Quote of the Month

When love and skill work together, expect a miracle. John Ruskin

Friday, January 27, 2012

Singular But Not Alone

Toward the end of November through the month of March handmade snowflakes, keepsakes, some more than twenty-five years old, hang above both entrances and the circulation desk in our library media center.  Students marvel at their intricate patterns amazed by the variety.  Not surprisingly enough I learned through my connection with picture books that no two snowflakes are alike.  If I had learned it somewhere along in my studies in grade school, high school or college, it was tucked away in the back corner of my mind to be resurrected with the publication of Snowflake Bentley, a Caldecott Medal winner in 1999 written by Jacquelin Briggs Martin and illustrated with woodcut designs by Mary Azarian.

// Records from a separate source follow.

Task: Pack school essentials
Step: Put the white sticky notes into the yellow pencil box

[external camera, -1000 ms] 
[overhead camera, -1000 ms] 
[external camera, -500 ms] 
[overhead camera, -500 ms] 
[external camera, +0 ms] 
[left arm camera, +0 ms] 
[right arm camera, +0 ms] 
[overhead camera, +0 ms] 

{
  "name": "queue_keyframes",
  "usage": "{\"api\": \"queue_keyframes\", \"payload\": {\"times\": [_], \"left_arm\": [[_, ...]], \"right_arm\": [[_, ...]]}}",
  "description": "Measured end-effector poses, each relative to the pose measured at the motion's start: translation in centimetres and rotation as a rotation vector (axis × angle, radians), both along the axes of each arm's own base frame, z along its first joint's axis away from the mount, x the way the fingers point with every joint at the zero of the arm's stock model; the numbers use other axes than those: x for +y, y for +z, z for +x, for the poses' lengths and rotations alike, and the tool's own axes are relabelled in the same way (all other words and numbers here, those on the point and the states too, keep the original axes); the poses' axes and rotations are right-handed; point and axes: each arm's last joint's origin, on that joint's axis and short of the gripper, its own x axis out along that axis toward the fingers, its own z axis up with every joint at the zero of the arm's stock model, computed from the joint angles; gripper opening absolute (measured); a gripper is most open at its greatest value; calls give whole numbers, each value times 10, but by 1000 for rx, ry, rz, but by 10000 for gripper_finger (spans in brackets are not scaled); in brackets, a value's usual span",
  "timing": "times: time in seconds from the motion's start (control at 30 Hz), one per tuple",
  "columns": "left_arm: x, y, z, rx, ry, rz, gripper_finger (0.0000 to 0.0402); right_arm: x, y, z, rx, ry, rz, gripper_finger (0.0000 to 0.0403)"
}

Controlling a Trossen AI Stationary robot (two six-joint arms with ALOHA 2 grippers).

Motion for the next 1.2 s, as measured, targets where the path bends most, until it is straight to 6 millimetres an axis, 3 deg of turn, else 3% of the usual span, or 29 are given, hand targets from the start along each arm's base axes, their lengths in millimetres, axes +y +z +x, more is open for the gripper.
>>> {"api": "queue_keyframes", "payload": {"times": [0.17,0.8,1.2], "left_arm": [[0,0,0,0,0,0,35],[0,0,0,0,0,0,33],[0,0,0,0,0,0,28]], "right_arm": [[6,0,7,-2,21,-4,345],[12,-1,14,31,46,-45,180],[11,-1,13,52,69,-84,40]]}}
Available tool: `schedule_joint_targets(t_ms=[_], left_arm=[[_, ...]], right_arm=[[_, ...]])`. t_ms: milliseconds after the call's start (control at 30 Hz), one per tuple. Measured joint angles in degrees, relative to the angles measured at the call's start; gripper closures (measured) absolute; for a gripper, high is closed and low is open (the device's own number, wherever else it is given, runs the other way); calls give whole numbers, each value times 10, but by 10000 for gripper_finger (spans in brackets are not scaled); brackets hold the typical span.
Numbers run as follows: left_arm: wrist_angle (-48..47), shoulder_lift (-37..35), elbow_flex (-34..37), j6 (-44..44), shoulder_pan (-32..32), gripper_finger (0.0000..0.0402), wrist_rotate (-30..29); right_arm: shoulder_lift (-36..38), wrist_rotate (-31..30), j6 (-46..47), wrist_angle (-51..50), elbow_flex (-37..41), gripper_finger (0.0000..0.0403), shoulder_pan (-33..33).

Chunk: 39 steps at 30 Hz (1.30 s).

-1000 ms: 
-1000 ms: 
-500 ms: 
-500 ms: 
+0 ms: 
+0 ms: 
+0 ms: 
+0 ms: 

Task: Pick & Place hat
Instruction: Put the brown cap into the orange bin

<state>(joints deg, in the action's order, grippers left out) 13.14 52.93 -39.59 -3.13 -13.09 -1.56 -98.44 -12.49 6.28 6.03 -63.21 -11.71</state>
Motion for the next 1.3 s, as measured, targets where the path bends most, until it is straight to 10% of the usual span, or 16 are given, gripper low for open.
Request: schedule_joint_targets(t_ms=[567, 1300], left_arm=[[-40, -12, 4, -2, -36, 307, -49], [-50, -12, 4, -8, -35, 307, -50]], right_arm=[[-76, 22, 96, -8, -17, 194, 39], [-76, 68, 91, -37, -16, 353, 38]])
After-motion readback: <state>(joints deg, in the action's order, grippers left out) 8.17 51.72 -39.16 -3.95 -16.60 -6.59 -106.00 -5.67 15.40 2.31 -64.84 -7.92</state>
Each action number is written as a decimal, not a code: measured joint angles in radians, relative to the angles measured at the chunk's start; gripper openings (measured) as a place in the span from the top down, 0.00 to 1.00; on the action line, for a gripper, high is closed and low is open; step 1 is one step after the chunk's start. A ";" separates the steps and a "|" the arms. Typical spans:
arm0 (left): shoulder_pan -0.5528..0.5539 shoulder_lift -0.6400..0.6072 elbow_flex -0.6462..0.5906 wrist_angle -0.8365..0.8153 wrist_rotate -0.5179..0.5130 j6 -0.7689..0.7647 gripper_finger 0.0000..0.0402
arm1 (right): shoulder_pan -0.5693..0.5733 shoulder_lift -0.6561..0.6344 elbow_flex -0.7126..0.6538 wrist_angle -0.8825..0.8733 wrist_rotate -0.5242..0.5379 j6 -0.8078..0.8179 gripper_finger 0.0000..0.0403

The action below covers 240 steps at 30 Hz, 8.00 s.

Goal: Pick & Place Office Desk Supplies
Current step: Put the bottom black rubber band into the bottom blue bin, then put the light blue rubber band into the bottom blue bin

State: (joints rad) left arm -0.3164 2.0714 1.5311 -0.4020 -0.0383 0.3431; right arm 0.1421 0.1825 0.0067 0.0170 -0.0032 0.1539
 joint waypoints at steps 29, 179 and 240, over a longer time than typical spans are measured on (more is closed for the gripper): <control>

Again I am reminded of this marvel in nature with the newest title written and illustrated by Keith Baker, No Two Alike.  An evergreen frosted in snow against a chilly winter sky, snowflakes softly falling, is the resting place of two perky red birds chirping away, a single illustration spanning the front and back covers.  Endpapers thick with snowflakes (I tried to find two alike) introduce readers to the red-feathered fliers as they venture out from their birdhouse to explore the frozen landscape.

Adventures begin, discoveries are made and questions are answered as these words follow the companions:

No two snowflakes are alike,
almost, almost...
but not quite.

The duo soars, completes aerial loops, tries to catch falling flakes, feather-tickles a slumbering squirrel, skis on pine needles, snacks on leaves, and taunts a passing fox.  Throughout their travels using spare, lilting, rhythmic verse Baker recites that nests, tracks in the snow, branches, leaves, forests, fences, roads, bridges, houses, and friends may be similar but each, in their pleasingly particular pattern, are unique.  His closing two page spread against the lacy falling flakes shows two large red feathers falling, identical except for the black tip on the one.

In response to an email Keith Baker states that his digitally rendered illustrations are first sketched in pencil.  Sketches are then scanned into Photoshop.  He draws and adds color with a stylus and Wacom Tablet.  None of his images are imported unless they have been drawn first by hand.  He wishes all his pictures to have a hand-crafted look rather than the super realism or 3-D style. My thanks go to Keith Baker for responding to my request.

To this reader's eye the visuals created by Baker are as fresh and crisp as the season which they depict but there is a softness to them; a feel of collage, a careful placement.  A subtle silence permeates from the pages despite the playful ventures of the two feathered friends.  The choice of red for the birds, that warmth, among the cooler colors of this time of year, when Mother Nature is at rest, draws readers into the narrative.  As he did in his New Times Bestseller, LMNO Peas, small bits of humor are woven into his visuals such as the birds making a pile of snowballs, calling out to the fox, ready to send one sailing through the air.

No Two Alike written and illustrated by the mind and hand of Keith Baker is a charming, refreshing, winter journey taken by two likable birds affirming our individuality with exhilaration.  This is going to be a perfect title to share during these January days aloud to groups of students who I know will beg to hear it again.  I will quickly comply with a smile.